YOUR GOAL – Within the listing below, please copy exactly the lines between the line holding "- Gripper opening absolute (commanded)" and the line holding "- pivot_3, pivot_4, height", inclusive.

****************

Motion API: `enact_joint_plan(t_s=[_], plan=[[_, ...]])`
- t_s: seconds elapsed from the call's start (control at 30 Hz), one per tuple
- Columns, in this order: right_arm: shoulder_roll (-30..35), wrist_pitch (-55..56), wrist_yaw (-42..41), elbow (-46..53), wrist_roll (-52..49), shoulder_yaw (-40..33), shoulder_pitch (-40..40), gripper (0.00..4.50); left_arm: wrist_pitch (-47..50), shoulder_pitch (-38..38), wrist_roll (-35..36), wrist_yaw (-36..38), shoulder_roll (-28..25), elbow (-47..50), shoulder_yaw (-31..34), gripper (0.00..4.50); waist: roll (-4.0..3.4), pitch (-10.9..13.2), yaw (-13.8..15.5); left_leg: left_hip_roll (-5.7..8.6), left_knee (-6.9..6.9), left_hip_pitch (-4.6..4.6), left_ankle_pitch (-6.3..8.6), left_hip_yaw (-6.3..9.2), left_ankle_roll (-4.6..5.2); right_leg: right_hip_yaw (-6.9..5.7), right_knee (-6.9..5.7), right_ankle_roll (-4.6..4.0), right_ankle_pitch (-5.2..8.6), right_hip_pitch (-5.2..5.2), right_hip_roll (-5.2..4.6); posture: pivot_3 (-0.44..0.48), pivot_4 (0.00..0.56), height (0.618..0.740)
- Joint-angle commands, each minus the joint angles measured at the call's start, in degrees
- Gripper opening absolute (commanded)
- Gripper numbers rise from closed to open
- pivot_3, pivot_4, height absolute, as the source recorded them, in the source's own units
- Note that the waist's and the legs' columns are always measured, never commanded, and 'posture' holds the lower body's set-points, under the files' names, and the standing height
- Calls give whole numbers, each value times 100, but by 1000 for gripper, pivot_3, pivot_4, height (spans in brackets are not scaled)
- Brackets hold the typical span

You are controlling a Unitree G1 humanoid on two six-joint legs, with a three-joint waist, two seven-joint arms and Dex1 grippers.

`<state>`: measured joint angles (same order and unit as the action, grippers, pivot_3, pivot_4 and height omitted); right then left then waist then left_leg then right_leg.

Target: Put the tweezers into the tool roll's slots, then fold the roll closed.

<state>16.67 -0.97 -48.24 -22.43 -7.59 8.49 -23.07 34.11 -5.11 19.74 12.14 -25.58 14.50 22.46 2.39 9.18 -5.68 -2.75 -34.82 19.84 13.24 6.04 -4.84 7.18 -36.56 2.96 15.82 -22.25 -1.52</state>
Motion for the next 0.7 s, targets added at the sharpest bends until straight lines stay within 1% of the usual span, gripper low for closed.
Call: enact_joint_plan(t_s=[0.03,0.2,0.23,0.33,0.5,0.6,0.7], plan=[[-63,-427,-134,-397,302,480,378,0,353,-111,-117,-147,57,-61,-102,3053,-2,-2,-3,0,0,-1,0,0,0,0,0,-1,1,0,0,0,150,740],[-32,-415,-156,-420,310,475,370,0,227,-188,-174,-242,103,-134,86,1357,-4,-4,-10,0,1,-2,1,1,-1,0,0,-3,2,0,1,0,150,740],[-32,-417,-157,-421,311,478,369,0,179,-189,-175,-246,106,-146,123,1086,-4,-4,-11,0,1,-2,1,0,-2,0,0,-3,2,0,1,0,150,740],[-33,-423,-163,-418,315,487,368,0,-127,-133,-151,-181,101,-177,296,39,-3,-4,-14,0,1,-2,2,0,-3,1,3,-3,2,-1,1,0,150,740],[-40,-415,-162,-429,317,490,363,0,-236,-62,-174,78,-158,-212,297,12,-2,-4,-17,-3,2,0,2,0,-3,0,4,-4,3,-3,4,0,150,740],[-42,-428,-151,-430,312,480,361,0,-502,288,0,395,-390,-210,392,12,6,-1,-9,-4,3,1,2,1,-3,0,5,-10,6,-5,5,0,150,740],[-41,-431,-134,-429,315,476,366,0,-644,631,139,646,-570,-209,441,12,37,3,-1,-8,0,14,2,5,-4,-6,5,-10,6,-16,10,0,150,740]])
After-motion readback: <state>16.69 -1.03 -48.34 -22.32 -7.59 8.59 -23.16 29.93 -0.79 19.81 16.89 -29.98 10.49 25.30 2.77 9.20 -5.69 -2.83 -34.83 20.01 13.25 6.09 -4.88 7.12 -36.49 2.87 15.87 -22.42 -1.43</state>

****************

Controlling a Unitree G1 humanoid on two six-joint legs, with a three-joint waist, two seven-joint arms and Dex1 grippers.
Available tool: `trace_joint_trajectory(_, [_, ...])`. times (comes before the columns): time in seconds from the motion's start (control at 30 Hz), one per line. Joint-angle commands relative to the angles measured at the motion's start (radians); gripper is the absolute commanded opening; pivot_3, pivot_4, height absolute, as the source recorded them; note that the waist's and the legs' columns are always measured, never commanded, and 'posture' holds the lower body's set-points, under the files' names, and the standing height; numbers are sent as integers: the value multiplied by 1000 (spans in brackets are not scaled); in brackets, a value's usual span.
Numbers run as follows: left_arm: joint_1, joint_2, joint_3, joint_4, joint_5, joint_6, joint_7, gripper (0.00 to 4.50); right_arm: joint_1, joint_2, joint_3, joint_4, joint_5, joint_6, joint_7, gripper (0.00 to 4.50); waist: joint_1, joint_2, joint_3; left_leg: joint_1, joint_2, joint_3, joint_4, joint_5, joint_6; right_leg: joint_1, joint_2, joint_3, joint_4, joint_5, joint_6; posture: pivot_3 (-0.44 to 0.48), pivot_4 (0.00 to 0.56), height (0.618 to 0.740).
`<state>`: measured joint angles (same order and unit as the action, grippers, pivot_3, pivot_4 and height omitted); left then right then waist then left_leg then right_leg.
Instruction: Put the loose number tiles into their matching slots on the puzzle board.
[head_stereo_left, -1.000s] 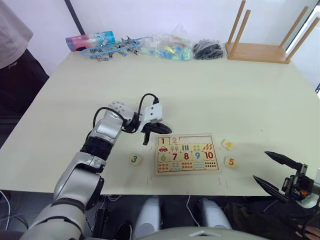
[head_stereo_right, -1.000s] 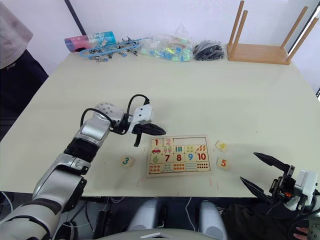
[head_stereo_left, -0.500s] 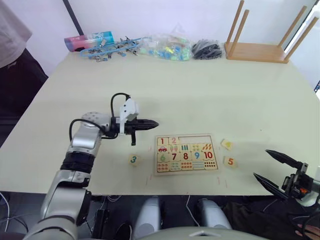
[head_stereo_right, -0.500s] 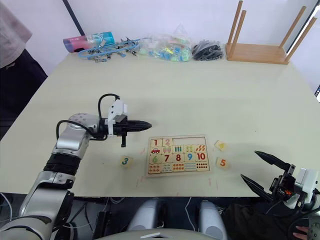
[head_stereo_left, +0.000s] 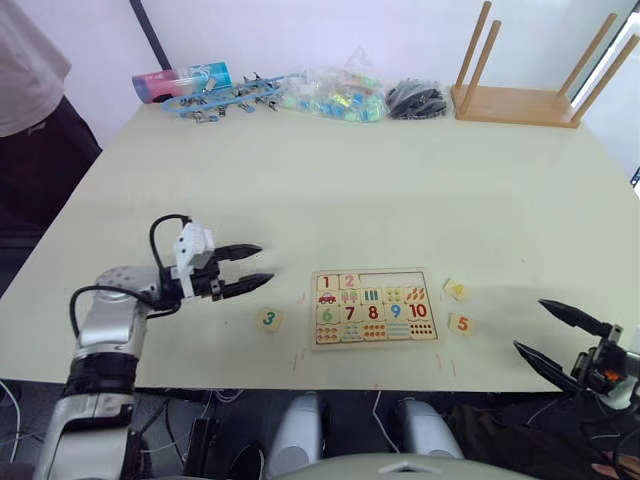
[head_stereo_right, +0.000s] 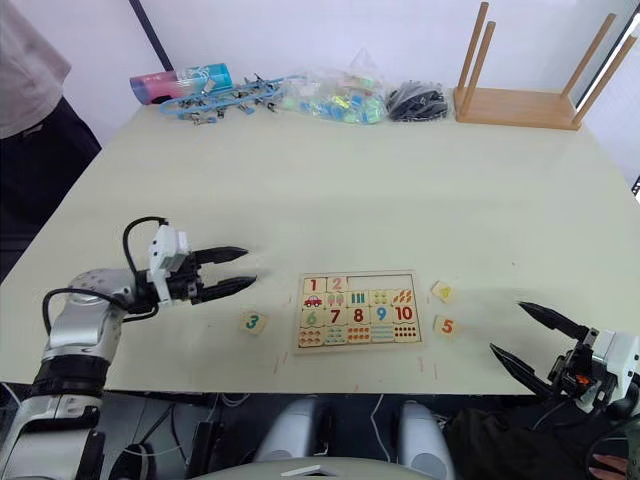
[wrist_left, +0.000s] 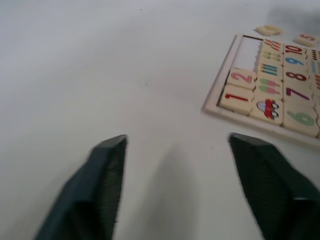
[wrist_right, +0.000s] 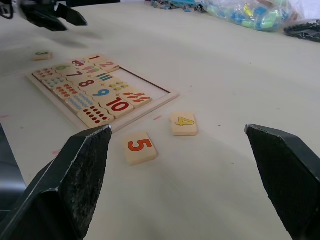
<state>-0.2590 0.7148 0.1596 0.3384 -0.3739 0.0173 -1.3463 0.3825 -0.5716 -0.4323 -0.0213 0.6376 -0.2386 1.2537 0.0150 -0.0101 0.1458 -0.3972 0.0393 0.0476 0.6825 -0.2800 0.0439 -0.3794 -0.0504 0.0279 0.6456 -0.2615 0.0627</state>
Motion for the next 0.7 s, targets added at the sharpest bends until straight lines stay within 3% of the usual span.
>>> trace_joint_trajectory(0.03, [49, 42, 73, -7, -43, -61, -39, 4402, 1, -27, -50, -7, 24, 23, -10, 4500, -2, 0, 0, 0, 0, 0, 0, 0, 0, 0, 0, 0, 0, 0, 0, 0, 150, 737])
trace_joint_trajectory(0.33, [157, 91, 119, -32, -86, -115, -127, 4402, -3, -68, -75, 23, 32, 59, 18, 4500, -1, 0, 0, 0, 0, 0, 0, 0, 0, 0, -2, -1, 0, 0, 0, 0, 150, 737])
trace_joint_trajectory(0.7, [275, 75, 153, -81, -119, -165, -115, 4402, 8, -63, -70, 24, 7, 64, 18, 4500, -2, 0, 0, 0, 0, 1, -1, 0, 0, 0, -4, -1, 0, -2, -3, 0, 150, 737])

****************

FINISHED TASK –
- Gripper opening absolute (commanded)
- Gripper numbers rise from closed to open
- pivot_3, pivot_4, height absolute, as the source recorded them, in the source's own units

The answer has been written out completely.